The Horowitz glass is distorted, blackened.
When he ganders therein, David observes Ramsey Clark lending
a helping hand to Slobodan Milosevic and Saddam Hussein. It does
not matter, of course, that Clark has denounced Saddam Hussein;
what irks David is the fact Clark has called the sanctions against
Iraq immoral and barbaric, not the stuff of a civilized people.

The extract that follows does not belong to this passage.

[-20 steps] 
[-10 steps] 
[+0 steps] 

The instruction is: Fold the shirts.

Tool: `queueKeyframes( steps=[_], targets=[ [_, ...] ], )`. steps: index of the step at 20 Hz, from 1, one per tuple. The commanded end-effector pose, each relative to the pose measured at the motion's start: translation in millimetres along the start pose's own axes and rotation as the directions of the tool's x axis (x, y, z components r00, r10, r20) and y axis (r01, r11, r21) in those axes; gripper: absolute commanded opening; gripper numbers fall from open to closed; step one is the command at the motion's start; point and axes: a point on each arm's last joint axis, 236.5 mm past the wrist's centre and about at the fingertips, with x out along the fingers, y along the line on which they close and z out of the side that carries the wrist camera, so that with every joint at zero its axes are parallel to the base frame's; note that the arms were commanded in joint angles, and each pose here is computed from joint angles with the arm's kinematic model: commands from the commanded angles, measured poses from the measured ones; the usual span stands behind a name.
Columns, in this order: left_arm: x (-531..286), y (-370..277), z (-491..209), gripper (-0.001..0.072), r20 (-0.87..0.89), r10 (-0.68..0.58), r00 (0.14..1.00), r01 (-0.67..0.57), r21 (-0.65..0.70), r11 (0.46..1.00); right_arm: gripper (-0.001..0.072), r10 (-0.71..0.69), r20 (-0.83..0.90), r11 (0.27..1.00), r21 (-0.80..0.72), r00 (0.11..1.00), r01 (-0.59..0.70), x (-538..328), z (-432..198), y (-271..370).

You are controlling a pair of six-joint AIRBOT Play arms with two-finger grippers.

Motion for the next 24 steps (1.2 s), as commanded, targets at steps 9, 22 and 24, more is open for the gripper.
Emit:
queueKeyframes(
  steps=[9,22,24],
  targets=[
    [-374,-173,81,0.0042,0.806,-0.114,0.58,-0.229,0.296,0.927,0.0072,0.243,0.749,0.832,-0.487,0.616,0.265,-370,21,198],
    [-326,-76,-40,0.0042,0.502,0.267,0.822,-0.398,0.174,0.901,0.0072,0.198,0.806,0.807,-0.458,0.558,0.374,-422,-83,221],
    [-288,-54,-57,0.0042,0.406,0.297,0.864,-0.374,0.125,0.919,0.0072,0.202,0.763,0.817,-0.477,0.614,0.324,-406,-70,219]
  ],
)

Or maybe Horowitz is angered by Clark's insistence that Bush
Senior is a war criminal for bombing helpless Iraqi innocents
into pre-industrial hellishness over a decade ago. David, in
his devious way, makes no mention of these things, preferring
instead stark generalities. David Horowitz cannot be bothered
with particulars or fair play. There is no time, or luxury, because
the Clarks of the world dream of a "Communist revolution
in America," the "immediate agenda" of which is
to "force America's defeat in the war with terror we are
now in." Clark and the "100,000 Communists" in
Washington last weekend "are not pacifists and they are
not peaceniks," they are "a movement of by and for
America's enemies within." You, who are now reading this,
and who may disagree with Bush's cataclysmic plans for Iraq --
you are seditious fellow travelers on the move with Saddam Hussein
and Osama bin Laden.
David Horowitz has also revealed a fondness
for historical revisionism, or possibly historical omission.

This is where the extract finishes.